The elections brought the Saint Kitts and Nevis Labour Party, led by Terrance Drew, back to power for the first time since their loss in 2015. The People's Action Movement, part of the outgoing ruling alliance in Harris government, was reduced to only one seat, their worst result since 2004, while their vote share of 16.23% was the worst in party history.

==Background==
The Team Unity alliance first came to power in the 2015 elections, and won a second term in 2020. In 2022, tensions between PM Harris and his coalition partners led to them filing a motion of no confidence against him. The now in-opposition parties asked Governor-General Sir Tapley Seaton to dismiss Harris, prompting Seaton to remind them he does not have this power under the federation constitution. Harris responded by calling for the dissolution of parliament before the motion of no confidence was held.

==Electoral system==
Eleven of the fifteen seats in the National Assembly are elected, with the other three members appointed by the Governor-General at some point after the elections and one seat held by the Attorney-General. The eleven elected seats are elected in single-member constituencies using plurality voting.
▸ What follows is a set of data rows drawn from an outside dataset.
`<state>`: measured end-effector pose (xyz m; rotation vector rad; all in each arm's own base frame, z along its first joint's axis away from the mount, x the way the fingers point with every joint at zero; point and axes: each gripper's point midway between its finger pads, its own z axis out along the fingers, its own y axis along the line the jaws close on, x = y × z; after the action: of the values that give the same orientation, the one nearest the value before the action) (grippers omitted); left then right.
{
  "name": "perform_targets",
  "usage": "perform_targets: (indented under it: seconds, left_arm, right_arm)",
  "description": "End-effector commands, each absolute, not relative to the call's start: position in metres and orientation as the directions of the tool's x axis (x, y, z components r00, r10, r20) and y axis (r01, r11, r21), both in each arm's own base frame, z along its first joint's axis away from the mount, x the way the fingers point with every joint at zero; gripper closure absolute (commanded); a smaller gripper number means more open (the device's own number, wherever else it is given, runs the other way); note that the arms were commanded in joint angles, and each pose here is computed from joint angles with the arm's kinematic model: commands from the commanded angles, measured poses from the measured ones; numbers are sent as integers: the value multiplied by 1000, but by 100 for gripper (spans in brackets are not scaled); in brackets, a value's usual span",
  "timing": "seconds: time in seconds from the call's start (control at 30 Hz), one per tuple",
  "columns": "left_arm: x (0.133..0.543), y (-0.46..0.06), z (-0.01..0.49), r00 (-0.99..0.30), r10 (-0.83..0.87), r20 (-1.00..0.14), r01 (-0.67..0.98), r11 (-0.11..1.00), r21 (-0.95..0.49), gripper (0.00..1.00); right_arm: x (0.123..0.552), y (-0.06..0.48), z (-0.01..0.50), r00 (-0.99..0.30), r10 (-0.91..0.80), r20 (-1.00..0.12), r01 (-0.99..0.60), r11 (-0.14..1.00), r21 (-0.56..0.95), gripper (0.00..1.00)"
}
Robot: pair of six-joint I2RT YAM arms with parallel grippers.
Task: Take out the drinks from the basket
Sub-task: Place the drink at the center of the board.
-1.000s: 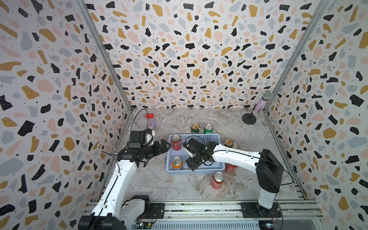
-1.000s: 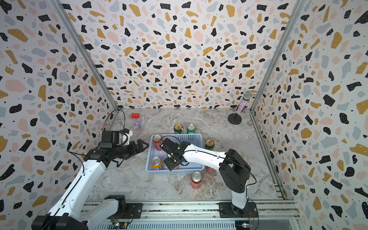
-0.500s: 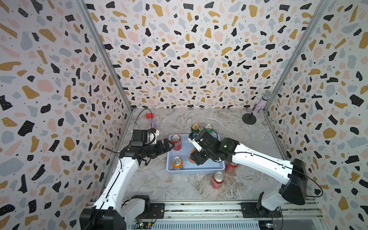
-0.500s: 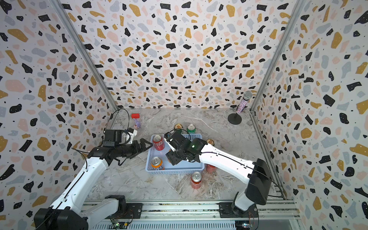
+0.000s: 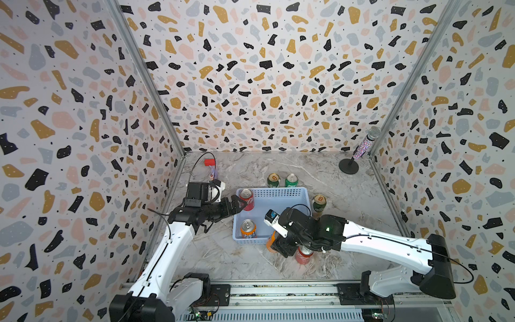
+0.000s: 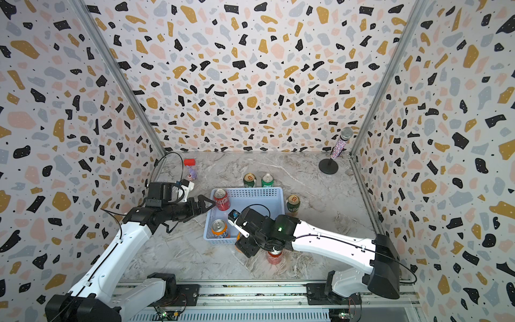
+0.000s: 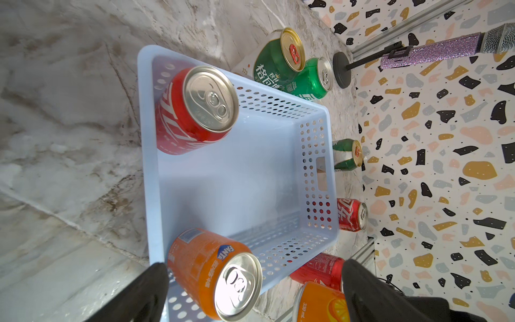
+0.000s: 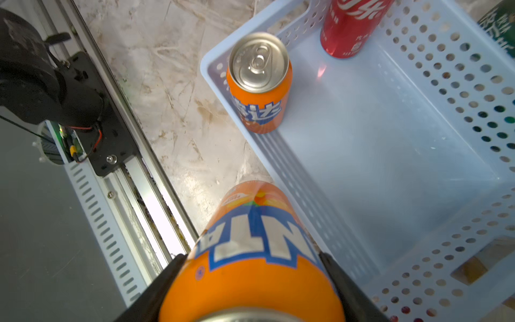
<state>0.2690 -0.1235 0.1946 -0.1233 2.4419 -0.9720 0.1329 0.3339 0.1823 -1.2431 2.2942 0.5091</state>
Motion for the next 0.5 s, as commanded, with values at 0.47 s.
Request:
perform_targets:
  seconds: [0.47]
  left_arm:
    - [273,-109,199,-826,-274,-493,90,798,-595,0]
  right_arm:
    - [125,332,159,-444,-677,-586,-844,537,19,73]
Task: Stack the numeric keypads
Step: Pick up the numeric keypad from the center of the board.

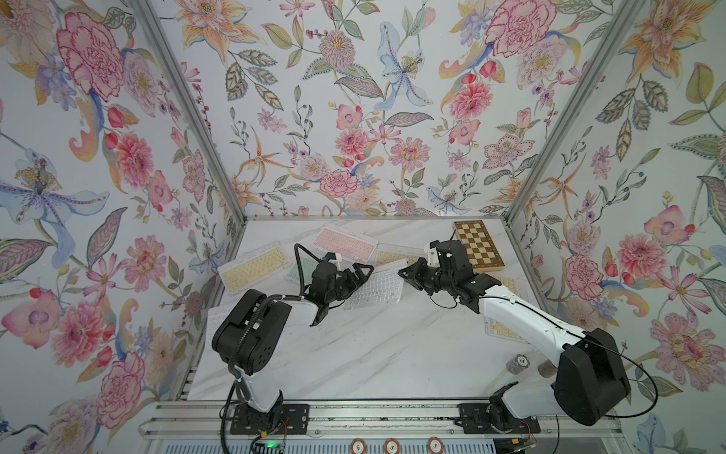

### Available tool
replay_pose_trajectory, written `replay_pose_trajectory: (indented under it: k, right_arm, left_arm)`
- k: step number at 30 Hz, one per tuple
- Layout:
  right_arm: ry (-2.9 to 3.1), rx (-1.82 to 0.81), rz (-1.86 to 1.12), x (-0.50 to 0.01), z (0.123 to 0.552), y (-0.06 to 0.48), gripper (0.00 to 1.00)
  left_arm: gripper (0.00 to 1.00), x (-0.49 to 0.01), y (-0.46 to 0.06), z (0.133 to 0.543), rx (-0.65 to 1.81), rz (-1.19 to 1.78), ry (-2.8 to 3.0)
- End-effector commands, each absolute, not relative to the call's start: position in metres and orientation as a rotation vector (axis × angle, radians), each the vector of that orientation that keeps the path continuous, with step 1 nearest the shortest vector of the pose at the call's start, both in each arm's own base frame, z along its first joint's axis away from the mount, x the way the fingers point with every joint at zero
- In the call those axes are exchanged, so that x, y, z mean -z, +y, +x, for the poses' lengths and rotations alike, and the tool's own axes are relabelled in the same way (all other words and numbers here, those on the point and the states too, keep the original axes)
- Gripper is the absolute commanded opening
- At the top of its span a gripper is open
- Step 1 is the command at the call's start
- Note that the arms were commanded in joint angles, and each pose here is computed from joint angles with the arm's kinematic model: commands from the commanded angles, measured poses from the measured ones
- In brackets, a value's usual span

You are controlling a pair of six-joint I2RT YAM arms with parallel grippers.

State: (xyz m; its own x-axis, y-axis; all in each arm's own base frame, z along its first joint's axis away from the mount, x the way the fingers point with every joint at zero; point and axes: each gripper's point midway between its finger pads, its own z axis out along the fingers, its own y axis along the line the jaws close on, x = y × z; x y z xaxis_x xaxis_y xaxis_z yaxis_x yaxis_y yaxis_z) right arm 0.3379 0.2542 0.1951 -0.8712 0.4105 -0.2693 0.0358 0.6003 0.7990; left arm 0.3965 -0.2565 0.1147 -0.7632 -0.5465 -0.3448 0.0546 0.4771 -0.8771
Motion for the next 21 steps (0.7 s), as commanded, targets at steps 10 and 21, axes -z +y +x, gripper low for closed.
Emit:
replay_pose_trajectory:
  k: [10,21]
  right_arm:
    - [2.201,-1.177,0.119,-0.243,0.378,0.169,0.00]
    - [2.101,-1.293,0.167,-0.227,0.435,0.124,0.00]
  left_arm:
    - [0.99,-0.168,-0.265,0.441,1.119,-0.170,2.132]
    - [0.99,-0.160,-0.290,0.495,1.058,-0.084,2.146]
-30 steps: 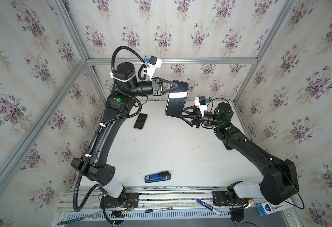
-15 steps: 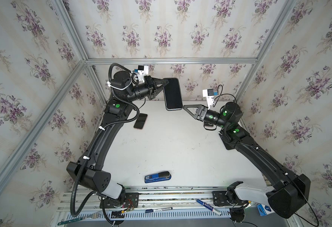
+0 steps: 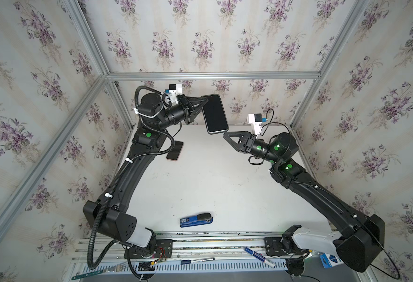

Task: Take the phone out of the phone case
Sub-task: Remove the phone case from the phone.

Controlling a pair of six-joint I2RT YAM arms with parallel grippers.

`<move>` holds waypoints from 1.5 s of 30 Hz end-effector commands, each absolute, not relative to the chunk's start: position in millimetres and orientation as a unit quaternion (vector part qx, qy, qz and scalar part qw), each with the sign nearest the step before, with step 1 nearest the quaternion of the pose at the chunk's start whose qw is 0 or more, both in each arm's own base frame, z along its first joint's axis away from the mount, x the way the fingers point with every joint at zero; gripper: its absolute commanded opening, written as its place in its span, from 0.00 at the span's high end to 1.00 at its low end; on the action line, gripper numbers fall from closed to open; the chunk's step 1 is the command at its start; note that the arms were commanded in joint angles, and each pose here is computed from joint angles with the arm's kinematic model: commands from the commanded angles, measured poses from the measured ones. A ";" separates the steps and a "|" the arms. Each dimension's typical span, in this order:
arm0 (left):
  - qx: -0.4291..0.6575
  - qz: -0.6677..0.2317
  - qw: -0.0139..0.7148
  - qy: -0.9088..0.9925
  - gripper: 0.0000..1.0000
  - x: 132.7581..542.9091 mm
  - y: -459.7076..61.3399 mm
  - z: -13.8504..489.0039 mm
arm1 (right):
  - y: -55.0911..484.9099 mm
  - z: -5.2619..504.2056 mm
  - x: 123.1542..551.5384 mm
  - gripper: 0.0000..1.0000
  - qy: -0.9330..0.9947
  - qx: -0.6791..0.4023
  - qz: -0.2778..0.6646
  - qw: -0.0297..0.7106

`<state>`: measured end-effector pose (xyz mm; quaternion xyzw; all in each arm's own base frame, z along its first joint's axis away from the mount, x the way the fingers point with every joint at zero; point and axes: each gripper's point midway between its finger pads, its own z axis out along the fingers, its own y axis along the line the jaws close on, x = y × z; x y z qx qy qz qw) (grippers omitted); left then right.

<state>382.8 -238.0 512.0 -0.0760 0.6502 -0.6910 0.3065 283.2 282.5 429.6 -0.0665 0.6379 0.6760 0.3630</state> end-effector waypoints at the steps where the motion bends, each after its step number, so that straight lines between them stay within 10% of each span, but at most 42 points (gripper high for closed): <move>1: -0.066 -0.702 0.325 0.630 1.00 379.9 -234.8 526.6 | 288.5 450.8 267.9 0.45 0.602 -0.089 0.699 0.376; 45: -0.039 -0.710 0.332 0.620 1.00 372.4 -238.5 521.3 | 293.3 438.4 298.9 0.54 0.597 -0.023 0.705 0.383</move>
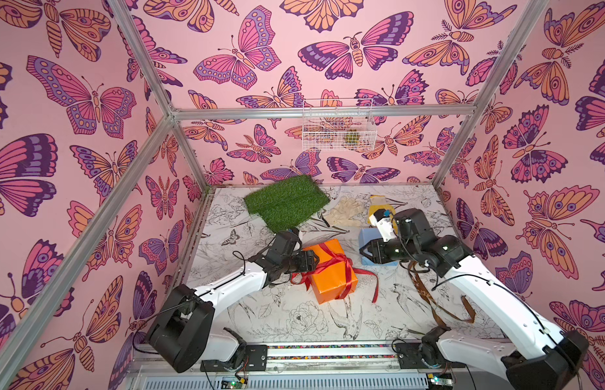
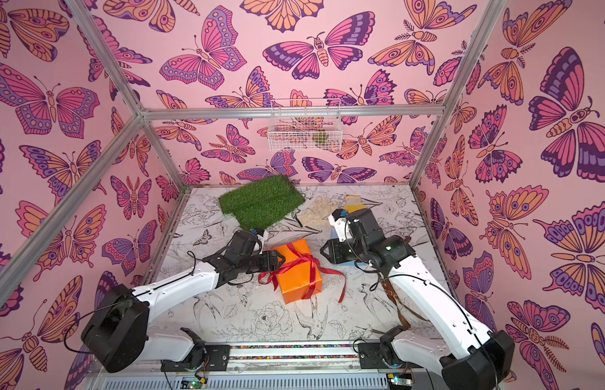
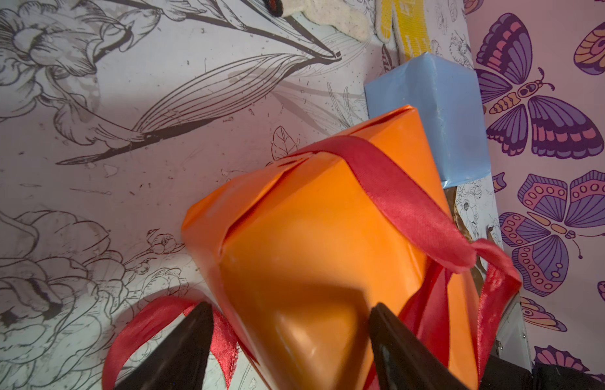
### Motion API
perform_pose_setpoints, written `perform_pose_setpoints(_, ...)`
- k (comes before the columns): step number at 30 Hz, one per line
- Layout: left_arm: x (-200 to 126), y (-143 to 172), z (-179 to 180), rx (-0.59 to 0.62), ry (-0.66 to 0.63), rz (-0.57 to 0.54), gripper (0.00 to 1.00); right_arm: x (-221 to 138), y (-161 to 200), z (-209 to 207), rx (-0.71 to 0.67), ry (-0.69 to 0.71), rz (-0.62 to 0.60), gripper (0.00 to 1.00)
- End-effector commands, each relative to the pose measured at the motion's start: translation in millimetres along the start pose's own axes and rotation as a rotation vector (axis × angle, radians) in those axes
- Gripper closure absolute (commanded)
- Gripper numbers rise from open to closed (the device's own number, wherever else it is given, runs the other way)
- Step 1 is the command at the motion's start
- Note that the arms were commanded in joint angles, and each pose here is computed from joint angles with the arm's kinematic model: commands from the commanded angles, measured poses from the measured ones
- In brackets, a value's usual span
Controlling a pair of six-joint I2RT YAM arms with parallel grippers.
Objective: Untie the ribbon bows on the gift boxes
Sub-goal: Untie the ribbon from the gift box.
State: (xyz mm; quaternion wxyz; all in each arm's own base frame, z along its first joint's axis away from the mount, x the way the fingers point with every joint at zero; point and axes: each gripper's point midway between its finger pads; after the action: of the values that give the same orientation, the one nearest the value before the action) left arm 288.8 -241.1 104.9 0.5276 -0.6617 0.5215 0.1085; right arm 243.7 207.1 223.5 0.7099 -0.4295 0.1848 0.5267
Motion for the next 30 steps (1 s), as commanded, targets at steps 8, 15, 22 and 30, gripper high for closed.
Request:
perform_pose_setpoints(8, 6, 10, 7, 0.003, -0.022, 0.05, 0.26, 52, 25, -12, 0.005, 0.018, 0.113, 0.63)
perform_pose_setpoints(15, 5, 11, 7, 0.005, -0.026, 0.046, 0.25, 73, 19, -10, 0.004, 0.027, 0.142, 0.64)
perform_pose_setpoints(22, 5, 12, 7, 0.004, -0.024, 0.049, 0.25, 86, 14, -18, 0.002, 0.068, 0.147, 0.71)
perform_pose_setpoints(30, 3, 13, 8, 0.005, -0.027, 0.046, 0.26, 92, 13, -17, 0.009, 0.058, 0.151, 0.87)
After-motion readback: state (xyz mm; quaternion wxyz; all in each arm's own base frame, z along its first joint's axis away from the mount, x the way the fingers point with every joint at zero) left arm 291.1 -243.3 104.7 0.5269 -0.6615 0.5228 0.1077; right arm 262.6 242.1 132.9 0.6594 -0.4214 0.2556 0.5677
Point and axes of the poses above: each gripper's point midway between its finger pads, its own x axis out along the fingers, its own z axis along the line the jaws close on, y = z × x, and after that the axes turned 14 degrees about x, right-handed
== Parties and Candidates ==
Six parties are contesting the election, three parties each contesting all seats in St. Kitts and three parties each contesting seats in Nevis:

1. People’s Labour Party (PLP): contesting all eight seats in St Kitts
2. St Kitts-Nevis Labour Party (SKNLP): contesting all eight seats in St Kitts
3. People’s Action Movement (PAM): contesting all eight seats in St Kitts (One Movement Alliance)
4. Concerned Citizens Movement (CCM): contesting all three seats in Nevis (One Movement Alliance)
5. Nevis Reformation Party (NRP): contesting all three seats in Nevis
6. Moral Restoration Movement (MRM): contesting two of the three seats in Nevis

== Opinion polls ==

| Date | Pollster | Sample size | PAM | CCM | PLP | SKNLP | NRP | MRM | Govt |
|---|---|---|---|---|---|---|---|---|---|
| 5 Aug 2022 | 2022 general election | – | 1 | 3 | 1 | 6 | 0 | 0 | 6 |
| July 26, 2022 | Don Anderson/Market Research Services Limited (MRSL) | 4000 | – | 1 | – | – | 2 | 0 | N/A |
| July 23, 2022 | Peter Wickham/Caribbean Development Research Services (CADRES) | N/A | – | – | 4 (+2) | – | – | 0 | N/A |
| 21 Apr 2022 | Team Unity dissolves; splits into the PLP and One Movement (PAM & CCM) |  |  |  |  |  |  |  |  |
| 5 June 2020 | 2020 general election | – | 4 | 3 | 2 | 2 | 0 | – | 9 |

==Results==

| Party |  | Votes | % | Seats | +/– |
|  | Saint Kitts and Nevis Labour Party | 13,438 | 45.75 | 6 | +4 |
|  | People's Labour Party | 5,036 | 17.14 | 1 | –1 |
|  | People's Action Movement | 4,737 | 16.13 | 1 | –3 |
|  | Concerned Citizens' Movement | 3,473 | 11.82 | 3 | 0 |
|  | Nevis Reformation Party | 2,616 | 8.91 | 0 | 0 |
|  | Moral Restoration Movement | 67 | 0.23 | 0 | New |
|  | Unity Labour Party | 5 | 0.02 | 0 | New |
|  | Independents | 3 | 0.01 | 0 | 0 |
| Appointed and ex-officio members |  |  |  | 4 | 0 |
| Total |  | 29,375 | 100.00 | 15 | 0 |
| Valid votes |  | 29,375 | 99.39 |  |  |
| Invalid/blank votes |  | 179 | 0.61 |  |  |
| Total votes |  | 29,554 | 100.00 |  |  |
| Registered voters/turnout |  | 50,973 | 57.98 |  |  |
Source: SKN Times

===Elected MPs===

| Constituency | MPs | Party |  |
| St Christopher #1 | Geoffrey Hanley |  | Saint Kitts and Nevis Labour Party |
| St Christopher #2 | Marsha Henderson |  | Saint Kitts and Nevis Labour Party |
| St Christopher #3 | Konris Maynard |  | Saint Kitts and Nevis Labour Party |
| St Christopher #4 | Samal Duggins |  | Saint Kitts and Nevis Labour Party |
| St Christopher #5 | Shawn Richards |  | People's Action Movement |
| St Christopher #6 | Denzil Douglas |  | Saint Kitts and Nevis Labour Party |
| St Christopher #7 | Timothy Harris |  | People's Labour Party |
| St Christopher #8 | Terrance Drew |  | Saint Kitts and Nevis Labour Party |
| Nevis #9 | Mark Brantley |  | Concerned Citizens' Movement |
| Nevis #10 | Eric Evelyn |  | Concerned Citizens' Movement |
| Nevis #11 | Alexis Jeffers |  | Concerned Citizens' Movement |
Source: SKN Vibes

==Aftermath==
Terrance Drew was elected Prime Minister of Saint Kitts and Nevis. The Drew ministry was sworn in on 15 August 2022.